The state of mind of the mandarins in Berlin was very different from the state of mind of their enemies in Paris and London. In Paris the war was seen as a desperate struggle for survival. The guns on the western front were close enough so that everyone in Paris could hear them. In Britain the war was seen as a tragedy that had done irreparable harm to Britain and to European civilization, no matter who won it. When the war came to an end in November 1918, the British public looked back on it as an unspeakable horror that should never under any circumstances be allowed to happen again. But a large part
of the German public looked back on it differently, as a test of strength that they could have won if they had not been stabbed in the back by traitors at home. This book explains how that fatal German sense of betrayal came into being.

The second act of the tragedy is the story of the slow collapse of the Weimar Republic and the rapid rise of Hitler. Einstein was a firm supporter of the republic, but he saw which way the wind was blowing. One episode in the tragedy epitomizes the whole story. Erich Remarque’s book
Im Westen Nichts Neues
was published in 1929 and immediately became an international best seller.
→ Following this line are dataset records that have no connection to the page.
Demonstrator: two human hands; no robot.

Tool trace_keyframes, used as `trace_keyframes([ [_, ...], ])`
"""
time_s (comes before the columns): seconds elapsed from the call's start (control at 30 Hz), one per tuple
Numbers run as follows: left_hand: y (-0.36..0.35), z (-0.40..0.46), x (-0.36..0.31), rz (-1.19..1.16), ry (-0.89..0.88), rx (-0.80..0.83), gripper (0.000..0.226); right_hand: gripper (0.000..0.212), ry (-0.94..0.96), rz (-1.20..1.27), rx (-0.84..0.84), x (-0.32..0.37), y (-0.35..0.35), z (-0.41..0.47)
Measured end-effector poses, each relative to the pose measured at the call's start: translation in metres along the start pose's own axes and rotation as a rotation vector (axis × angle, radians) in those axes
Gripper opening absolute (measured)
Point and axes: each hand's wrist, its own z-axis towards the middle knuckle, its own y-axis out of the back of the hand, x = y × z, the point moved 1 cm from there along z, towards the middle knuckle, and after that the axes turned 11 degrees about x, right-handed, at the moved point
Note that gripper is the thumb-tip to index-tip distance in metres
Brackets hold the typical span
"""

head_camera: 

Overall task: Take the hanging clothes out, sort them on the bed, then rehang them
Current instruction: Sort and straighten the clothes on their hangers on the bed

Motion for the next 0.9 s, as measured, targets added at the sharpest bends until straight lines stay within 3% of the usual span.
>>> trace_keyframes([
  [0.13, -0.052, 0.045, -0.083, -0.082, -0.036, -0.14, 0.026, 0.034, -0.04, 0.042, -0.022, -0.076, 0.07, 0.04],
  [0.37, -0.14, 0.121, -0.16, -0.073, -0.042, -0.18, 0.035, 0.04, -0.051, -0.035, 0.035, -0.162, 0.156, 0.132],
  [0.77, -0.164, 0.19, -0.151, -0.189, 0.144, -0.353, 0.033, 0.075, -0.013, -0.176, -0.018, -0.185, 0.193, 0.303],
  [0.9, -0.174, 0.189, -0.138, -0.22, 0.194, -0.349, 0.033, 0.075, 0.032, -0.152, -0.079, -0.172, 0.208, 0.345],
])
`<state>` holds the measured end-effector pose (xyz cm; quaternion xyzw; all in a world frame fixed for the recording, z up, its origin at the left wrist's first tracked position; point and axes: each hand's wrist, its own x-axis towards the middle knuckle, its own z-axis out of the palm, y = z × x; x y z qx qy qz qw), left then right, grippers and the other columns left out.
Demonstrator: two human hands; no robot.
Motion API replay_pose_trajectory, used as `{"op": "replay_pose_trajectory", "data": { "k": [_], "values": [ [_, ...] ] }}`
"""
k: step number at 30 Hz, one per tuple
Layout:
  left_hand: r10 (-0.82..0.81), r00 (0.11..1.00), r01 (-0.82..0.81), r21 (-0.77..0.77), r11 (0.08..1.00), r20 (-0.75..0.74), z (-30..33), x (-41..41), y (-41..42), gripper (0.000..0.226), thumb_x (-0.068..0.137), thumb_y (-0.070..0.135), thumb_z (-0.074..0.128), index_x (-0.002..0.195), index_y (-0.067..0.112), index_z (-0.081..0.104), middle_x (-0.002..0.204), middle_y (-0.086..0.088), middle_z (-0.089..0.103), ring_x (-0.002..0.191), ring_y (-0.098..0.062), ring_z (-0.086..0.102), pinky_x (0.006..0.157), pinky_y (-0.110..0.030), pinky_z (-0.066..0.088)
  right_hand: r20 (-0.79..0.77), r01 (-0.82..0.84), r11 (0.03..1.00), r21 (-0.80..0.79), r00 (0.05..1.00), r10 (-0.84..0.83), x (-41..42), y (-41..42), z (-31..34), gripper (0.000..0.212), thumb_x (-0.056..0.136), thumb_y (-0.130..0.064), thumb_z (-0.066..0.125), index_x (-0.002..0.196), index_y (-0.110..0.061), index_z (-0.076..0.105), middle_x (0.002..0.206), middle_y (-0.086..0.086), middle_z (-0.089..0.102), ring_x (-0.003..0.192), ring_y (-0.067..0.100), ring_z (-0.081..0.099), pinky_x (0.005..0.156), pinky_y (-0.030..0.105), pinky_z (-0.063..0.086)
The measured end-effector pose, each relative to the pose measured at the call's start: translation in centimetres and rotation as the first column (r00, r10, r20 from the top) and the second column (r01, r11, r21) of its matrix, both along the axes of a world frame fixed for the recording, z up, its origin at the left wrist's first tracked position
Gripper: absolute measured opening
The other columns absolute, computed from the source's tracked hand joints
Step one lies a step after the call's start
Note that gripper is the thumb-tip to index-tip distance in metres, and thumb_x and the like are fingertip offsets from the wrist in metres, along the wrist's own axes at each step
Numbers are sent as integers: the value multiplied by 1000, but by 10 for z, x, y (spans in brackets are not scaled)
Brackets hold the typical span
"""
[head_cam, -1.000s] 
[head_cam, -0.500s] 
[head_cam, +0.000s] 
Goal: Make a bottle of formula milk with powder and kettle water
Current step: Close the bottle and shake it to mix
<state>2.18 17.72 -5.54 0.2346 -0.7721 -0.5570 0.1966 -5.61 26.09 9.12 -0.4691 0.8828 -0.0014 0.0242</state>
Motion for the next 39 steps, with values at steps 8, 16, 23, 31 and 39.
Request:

It is the finest of all fictional accounts of World War I, seen through the eyes of a group of young Germans who die pointlessly in the carnage of the western front. In 1930 it was made into a Hollywood film,
All Quiet on the Western Front
. The film was shown all over the world, except in Germany. When the distributors of the film tried to show it in Berlin, Hitler’s friend Joseph Goebbels organized a riot in the theater. Further Nazi demonstrations and violent protests against the film followed. And then the Weimar government banned the film throughout Germany. The Weimar authorities did not allow the German public to see the film because the Nazis considered it unpatriotic. This episode explains a mystery in my own family. One of my relatives is a lady, now ninety-four years old, who lived in Germany all her life and grew up in the Weimar years. Many years ago, I gave her Remarque’s book to read and she found it very moving. “This book is wonderful,” she said. “Why didn’t they let us read it when it was published? That was before the Hitler time, but we were told that it was disgusting and shameful and respectable people should not read it.” So the respectable Germans of her generation, even those who were not Nazis, did not read Remarque. I always wondered why, and now I know.